From what I can see either it's smoker's package, nav package or smoker's and nav package. Nothing on non-smoker's package. 

Then again there is a unlisted, generic package part number: 51 16 8 205 378. This piece is the CARRIER without the lighter thing. 

Instead of an ashtray, it should be a storage compartment: 51 16 8 205 369. 

:bigpimp:


----------



## Kaz (Dec 21, 2001)

I have a non-smoking insert on its way right now. IIRC it's a tray without any of the obstructions/molded bits that's in the ashtray, but I think someone said it's a bit shallower and isn't lit. The cig thing is a plastic plug. I'm leaving that alone. I could always swipe one from a Honda if I really wanted.


----------



## Alex Baumann (Dec 19, 2001)

Yup, that's what I have heard also.
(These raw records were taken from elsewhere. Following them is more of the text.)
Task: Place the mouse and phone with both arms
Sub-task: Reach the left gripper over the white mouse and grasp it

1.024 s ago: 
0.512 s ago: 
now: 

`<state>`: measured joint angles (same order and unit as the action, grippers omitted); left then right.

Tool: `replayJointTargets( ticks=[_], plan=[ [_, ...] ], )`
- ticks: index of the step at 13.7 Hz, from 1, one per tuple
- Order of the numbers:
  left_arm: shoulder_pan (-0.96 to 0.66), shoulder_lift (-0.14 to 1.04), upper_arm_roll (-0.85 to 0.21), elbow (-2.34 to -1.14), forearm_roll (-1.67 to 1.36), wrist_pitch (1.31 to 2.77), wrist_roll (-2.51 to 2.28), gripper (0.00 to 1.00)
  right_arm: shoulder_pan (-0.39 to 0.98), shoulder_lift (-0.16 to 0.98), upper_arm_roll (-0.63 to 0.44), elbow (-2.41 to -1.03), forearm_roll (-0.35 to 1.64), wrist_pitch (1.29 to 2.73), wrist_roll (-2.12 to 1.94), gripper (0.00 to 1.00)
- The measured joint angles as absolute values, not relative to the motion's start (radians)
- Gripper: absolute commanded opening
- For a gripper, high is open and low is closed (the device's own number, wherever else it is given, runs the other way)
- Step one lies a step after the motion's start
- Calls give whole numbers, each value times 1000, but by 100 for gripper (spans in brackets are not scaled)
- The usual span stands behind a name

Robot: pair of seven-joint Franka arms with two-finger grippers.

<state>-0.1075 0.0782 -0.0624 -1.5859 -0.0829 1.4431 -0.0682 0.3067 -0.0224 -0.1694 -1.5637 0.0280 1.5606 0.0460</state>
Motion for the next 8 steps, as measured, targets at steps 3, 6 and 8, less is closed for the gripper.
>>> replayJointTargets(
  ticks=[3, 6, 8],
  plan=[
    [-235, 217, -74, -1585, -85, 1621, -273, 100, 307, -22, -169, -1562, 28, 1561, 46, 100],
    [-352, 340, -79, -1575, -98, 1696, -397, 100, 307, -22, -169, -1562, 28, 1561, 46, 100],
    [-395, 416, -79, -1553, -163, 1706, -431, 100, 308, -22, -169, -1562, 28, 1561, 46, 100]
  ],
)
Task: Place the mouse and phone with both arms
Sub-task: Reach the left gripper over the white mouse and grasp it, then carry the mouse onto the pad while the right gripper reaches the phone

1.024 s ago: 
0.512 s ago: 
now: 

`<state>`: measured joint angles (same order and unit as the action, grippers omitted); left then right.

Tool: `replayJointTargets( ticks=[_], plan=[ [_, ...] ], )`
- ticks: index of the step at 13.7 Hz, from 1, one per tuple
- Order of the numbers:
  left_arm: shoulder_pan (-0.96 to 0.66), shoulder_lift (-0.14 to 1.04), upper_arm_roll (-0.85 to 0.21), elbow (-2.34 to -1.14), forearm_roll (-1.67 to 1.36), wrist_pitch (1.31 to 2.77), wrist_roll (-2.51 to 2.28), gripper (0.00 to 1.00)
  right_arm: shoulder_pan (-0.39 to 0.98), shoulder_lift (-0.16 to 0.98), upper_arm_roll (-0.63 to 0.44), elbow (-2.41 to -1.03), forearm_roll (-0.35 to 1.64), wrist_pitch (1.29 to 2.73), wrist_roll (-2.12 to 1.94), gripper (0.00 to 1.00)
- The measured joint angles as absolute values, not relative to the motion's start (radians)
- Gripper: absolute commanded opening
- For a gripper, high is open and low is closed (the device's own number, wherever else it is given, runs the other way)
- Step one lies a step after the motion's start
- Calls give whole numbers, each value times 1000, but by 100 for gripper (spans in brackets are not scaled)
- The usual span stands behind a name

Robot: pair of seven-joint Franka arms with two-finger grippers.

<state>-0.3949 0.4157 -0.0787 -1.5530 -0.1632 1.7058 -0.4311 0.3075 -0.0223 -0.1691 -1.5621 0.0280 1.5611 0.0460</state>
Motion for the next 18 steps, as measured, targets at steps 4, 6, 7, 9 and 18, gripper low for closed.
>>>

The storage is the same like the ashtray but without those molded sides etc.

Kaz, I'd be glad if you could post pics here when it arrives 

Hey Vince, don't make fun of my Barney Metallic  :rofl:


----------



## Mr Paddle.Shift (Dec 19, 2001)

That would be the SECOND part number I posted.



Alex Baumann said:


> *Yup, that's what I have heard also. The storage is the same like the ashtray but without those molded sides etc.
> 
> Hey Vince, don't make fun of my Barney Metallic  :rofl: *


Barney happens to be a nick of the frontman of the Manchester based band, New Order. So no making fun of my idol!


----------



## Alex Baumann (Dec 19, 2001)

Thanks. 

Non-smoker retrofit will definitely eliminate the chance to smoke in the car :thumbup:


----------



## Mr Paddle.Shift (Dec 19, 2001)

Dang...even if it's for medicinal purpose?? :eeps:

You're mean. I will bring my own ashtray from my own 325i when I visit you. :bigpimp:



Alex Baumann said:


> *Thanks.
> 
> Non-smoker retrofit will definitely eliminate the chance to smoke in the car :thumbup: *


----------



## Alex Baumann (Dec 19, 2001)

Mr Paddle.Shift said:


> *Dang...even if it's for medicinal purpose?? :eeps:
> 
> You're mean. I will bring my own ashtray from my own 325i when I visit you. :bigpimp: *


:rofl: :rofl:

Below is a list of things which have been banned in the car forever as of 5th, June 

1-Food
2-Beverage
3-Any kind of writing material
4-Smoking
5-Any kind of liquid containing bottles/bins etc.
6-Dirty hands
7-Dirty clothes
8-Pets
9-Sex

:bigpimp:


----------



## Mr Paddle.Shift (Dec 19, 2001)

Yes sir! Whatever makes you happy. Jotting down notes...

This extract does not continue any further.